BEGIN PROVIDED DATA
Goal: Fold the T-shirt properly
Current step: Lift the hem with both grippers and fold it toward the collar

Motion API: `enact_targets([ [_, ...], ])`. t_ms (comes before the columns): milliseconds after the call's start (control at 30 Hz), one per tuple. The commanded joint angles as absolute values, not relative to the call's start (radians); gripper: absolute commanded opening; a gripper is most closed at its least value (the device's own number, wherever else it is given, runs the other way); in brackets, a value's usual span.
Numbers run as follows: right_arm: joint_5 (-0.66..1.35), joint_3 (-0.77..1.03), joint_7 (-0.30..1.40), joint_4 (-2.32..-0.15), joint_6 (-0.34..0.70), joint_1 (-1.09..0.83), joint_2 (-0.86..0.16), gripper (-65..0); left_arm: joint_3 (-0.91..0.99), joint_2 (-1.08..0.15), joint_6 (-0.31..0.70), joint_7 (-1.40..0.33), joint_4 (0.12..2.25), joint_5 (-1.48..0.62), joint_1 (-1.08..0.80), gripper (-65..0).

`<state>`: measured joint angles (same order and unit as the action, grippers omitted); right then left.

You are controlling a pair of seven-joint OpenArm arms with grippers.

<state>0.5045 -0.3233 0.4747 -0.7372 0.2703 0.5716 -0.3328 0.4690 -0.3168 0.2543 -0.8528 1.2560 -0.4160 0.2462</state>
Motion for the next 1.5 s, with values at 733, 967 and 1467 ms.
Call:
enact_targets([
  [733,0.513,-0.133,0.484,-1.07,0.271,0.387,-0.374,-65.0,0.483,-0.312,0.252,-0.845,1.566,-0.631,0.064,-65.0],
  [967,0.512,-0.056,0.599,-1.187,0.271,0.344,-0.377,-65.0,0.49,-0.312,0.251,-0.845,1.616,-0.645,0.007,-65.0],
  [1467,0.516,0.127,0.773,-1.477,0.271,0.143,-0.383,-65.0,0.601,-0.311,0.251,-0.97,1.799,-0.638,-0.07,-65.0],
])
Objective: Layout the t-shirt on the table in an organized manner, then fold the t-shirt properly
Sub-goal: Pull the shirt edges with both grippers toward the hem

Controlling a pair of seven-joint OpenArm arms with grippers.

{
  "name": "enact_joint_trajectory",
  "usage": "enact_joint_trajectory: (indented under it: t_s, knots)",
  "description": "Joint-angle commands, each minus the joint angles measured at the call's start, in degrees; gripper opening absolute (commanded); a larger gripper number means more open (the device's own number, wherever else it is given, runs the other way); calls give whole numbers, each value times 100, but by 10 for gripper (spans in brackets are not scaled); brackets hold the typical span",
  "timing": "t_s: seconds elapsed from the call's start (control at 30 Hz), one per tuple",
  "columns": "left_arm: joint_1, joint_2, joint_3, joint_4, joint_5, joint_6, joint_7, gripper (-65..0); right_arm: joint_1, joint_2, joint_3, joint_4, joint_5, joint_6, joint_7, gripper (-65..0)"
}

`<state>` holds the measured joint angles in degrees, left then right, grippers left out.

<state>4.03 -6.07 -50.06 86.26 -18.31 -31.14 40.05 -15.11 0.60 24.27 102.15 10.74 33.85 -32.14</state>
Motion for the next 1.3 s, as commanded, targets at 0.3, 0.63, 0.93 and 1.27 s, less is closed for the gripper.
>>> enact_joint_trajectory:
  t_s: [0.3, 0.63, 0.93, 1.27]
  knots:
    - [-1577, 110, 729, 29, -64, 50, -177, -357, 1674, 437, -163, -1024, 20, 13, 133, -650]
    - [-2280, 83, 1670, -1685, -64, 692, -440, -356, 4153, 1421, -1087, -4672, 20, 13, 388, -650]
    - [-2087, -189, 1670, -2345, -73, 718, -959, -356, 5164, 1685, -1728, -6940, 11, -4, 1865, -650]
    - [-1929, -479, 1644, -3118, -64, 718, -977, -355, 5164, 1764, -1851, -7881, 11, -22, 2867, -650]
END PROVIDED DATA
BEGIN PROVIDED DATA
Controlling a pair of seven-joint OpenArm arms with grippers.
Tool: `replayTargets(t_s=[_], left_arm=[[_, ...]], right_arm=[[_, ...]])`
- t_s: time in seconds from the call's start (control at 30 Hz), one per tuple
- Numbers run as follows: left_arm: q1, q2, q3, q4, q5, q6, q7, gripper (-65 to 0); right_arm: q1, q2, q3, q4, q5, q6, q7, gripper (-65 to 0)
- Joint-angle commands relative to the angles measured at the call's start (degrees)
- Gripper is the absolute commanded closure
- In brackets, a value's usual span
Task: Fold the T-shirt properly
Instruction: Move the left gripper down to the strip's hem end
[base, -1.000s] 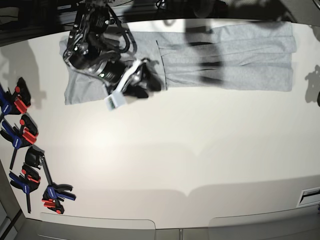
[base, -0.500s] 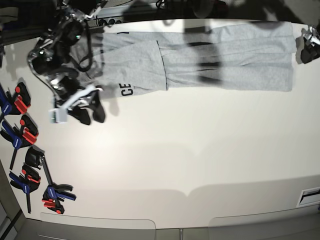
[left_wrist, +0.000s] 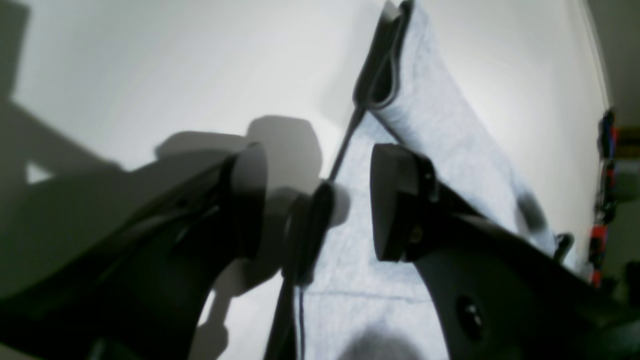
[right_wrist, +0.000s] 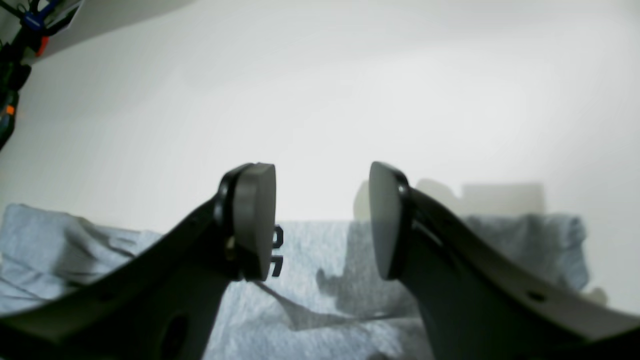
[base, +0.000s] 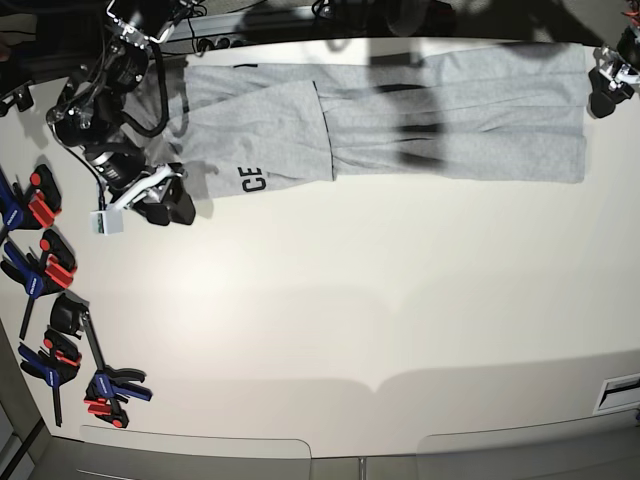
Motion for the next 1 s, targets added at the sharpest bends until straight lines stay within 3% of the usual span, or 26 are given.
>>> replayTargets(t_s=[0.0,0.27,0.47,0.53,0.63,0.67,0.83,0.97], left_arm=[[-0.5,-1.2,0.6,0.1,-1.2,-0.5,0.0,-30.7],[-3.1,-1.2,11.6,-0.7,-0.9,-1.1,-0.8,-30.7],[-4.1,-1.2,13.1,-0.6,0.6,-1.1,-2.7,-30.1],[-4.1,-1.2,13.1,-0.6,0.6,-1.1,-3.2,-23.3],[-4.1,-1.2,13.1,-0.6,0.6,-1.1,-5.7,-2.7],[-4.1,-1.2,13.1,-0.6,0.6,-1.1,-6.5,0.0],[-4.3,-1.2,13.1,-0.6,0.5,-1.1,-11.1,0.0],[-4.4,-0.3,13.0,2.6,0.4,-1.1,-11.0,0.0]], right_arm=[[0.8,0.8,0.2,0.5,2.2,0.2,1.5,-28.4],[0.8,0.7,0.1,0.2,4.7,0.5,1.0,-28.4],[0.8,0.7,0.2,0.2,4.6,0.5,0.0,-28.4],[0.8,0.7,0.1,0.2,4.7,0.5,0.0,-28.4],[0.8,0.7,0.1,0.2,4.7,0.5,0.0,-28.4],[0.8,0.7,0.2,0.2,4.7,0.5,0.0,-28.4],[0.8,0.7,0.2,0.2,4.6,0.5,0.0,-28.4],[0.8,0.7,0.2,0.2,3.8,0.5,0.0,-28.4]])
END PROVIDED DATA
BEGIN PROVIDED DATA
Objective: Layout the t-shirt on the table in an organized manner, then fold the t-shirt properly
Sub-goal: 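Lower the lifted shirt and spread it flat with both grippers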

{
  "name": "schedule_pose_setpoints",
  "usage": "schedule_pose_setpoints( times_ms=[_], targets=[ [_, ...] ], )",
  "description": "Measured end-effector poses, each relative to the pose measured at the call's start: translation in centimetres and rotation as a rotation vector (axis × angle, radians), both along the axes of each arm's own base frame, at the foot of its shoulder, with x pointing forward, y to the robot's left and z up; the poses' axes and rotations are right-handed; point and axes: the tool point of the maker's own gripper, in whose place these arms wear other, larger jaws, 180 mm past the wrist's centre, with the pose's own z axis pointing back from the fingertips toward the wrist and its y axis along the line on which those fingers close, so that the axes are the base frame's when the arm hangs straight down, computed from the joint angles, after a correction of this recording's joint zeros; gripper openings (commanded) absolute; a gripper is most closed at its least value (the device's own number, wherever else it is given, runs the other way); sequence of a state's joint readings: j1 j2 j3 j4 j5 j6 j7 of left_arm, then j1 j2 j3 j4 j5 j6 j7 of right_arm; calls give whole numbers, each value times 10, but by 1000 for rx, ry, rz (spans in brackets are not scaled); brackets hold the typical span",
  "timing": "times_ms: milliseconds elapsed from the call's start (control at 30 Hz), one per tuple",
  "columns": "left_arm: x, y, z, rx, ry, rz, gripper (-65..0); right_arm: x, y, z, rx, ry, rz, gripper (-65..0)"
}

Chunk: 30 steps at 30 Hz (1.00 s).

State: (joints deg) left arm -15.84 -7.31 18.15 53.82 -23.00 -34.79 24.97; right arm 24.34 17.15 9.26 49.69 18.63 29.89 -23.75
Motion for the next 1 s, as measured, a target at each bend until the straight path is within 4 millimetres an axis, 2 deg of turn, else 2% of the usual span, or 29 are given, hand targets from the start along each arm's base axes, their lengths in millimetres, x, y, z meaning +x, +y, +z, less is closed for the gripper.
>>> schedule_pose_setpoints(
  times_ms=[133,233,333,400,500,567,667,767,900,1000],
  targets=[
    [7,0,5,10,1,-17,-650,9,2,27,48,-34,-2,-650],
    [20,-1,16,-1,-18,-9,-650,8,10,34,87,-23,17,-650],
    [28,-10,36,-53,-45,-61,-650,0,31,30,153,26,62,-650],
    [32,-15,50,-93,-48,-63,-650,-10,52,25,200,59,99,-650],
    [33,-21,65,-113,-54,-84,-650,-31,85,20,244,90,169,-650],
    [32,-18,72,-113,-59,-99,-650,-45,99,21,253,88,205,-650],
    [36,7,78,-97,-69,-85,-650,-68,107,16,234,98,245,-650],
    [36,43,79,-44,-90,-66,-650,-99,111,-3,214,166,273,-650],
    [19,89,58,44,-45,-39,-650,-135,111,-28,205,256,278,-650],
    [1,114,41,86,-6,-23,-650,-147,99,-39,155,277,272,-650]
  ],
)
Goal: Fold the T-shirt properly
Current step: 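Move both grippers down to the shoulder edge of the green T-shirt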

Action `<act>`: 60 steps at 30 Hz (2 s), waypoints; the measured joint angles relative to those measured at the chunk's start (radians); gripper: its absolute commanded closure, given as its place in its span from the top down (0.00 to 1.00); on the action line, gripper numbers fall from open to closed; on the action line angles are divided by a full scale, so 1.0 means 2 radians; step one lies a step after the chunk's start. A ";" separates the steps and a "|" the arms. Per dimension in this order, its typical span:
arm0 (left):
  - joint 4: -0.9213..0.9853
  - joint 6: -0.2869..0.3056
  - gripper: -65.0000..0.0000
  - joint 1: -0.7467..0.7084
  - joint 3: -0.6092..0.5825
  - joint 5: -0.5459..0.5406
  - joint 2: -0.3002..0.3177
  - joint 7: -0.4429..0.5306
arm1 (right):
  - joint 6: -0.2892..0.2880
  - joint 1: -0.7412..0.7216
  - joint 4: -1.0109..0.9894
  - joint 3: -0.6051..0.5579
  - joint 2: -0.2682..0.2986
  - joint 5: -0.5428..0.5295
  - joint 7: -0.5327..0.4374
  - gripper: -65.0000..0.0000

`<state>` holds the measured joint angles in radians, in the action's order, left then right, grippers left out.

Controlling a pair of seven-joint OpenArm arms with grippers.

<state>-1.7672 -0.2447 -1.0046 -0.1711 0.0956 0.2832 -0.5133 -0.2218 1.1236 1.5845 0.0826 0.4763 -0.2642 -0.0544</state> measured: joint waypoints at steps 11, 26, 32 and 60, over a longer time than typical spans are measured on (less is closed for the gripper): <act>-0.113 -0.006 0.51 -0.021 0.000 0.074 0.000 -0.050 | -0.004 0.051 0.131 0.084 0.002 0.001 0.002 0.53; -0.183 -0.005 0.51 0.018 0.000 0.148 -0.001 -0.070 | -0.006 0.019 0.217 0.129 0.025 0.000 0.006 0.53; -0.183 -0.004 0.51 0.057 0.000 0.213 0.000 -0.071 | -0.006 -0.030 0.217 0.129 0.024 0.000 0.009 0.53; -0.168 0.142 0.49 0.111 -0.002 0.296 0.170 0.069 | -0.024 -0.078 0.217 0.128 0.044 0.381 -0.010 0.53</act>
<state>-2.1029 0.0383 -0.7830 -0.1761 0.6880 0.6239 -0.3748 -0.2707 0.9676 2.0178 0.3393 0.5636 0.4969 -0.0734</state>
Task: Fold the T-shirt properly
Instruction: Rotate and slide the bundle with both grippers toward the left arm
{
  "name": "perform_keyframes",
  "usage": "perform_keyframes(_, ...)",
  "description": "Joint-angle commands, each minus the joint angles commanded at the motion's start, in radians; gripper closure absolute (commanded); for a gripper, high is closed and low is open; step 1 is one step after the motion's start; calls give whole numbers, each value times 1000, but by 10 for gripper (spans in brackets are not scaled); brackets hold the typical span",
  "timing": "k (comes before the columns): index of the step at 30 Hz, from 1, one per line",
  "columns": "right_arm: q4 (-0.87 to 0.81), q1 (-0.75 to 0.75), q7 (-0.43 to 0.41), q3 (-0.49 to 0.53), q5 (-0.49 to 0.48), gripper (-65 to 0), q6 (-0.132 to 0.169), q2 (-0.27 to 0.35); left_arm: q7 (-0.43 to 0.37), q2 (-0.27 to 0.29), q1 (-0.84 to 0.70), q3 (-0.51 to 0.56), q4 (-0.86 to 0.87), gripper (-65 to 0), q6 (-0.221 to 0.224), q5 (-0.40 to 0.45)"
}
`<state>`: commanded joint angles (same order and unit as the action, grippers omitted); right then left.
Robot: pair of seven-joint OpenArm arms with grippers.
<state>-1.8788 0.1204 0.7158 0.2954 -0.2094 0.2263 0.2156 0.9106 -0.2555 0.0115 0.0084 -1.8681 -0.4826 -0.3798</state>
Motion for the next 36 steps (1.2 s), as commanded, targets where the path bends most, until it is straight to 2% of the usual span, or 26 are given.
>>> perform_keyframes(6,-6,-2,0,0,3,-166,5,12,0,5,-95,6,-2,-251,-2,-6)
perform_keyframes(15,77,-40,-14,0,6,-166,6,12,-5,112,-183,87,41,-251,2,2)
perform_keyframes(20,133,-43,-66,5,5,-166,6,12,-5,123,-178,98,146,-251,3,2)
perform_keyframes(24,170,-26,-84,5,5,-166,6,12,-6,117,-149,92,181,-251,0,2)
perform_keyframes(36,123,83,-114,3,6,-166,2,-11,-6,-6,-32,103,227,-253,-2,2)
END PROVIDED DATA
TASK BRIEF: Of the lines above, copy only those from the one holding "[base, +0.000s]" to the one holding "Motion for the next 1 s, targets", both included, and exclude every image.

FINAL ANSWER:
[base, +0.000s] 
Motion for the next 1 s, targets added at the sharpest bends until straight lines stay within 3% of the usual span, or 26 are given.

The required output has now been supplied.